# How do you find a power series representation for f(x)= 1/(1+x) and what is the radius of convergence?

Oct 5, 2015

${\sum}_{n = 0}^{\infty} {\left(- 1\right)}^{n} {x}^{n}$ with radius of convergence $1$

#### Explanation:

Start writing out a power series which when multiplied by $\left(1 + x\right)$ gives $1$...

$1 = \left(1 + x\right) \left(1 - x + {x}^{2} - {x}^{3} + {x}^{4} - \ldots\right)$

We choose each successive term to cancel out the extraneous term left over by the previous ones.

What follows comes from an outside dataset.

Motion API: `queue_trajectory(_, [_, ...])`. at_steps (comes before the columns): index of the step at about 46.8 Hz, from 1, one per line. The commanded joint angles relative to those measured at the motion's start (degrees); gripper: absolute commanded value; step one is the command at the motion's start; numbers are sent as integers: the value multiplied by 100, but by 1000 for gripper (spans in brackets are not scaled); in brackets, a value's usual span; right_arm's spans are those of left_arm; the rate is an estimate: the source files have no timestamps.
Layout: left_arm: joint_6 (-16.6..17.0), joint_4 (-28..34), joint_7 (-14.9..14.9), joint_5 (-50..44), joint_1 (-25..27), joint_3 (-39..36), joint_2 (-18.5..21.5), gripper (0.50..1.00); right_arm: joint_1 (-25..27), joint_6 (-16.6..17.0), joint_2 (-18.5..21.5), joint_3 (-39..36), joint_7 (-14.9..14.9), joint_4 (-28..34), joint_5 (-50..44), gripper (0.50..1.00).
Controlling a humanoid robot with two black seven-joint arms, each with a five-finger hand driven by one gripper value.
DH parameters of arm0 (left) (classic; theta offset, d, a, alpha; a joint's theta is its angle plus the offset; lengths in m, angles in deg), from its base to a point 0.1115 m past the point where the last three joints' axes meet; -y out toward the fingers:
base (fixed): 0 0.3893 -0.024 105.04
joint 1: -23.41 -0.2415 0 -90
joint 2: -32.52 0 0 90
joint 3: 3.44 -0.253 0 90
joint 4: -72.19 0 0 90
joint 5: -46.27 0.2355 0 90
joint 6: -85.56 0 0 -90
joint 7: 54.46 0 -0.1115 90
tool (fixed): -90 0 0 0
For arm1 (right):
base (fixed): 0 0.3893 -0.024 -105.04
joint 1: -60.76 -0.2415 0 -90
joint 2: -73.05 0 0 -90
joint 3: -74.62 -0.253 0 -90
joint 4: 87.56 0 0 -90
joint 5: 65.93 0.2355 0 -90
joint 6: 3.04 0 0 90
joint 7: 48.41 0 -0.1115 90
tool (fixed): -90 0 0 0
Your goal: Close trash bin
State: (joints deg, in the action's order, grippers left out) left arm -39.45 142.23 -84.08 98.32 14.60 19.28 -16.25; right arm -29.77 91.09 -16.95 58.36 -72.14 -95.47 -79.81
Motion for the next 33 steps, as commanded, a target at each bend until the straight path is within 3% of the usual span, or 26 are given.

Then writing it out formally...

$\left(1 + x\right) {\sum}_{n = 0}^{N} {\left(- 1\right)}^{n} {x}^{n}$

$= {\sum}_{n = 0}^{N} {\left(- 1\right)}^{n} {x}^{n} + x {\sum}_{n = 0}^{N} {\left(- 1\right)}^{n} {x}^{n}$

$= {\sum}_{n = 0}^{N} {\left(- 1\right)}^{n} {x}^{n} - {\sum}_{n = 1}^{N + 1} {\left(- 1\right)}^{n} {x}^{n}$

$= {\left(- 1\right)}^{0} {x}^{0} - {\left(- 1\right)}^{N + 1} {x}^{N + 1} = 1 - {\left(- x\right)}^{N + 1}$

So if $\left\mid x \right\mid < 1$, then ${\left(- x\right)}^{N + 1} \to 0$ as $N \to \infty$ and we find

$\left(1 + x\right) {\sum}_{n = 0}^{\infty} {\left(- 1\right)}^{n} {x}^{n} = 1$

Conversely, if $\left\mid x \right\mid \ge 1$ then ${\lim}_{N \to \infty} {\left(- x\right)}^{N + 1}$ does not exist and the sum does not converge.

So the radius of convergence is $1$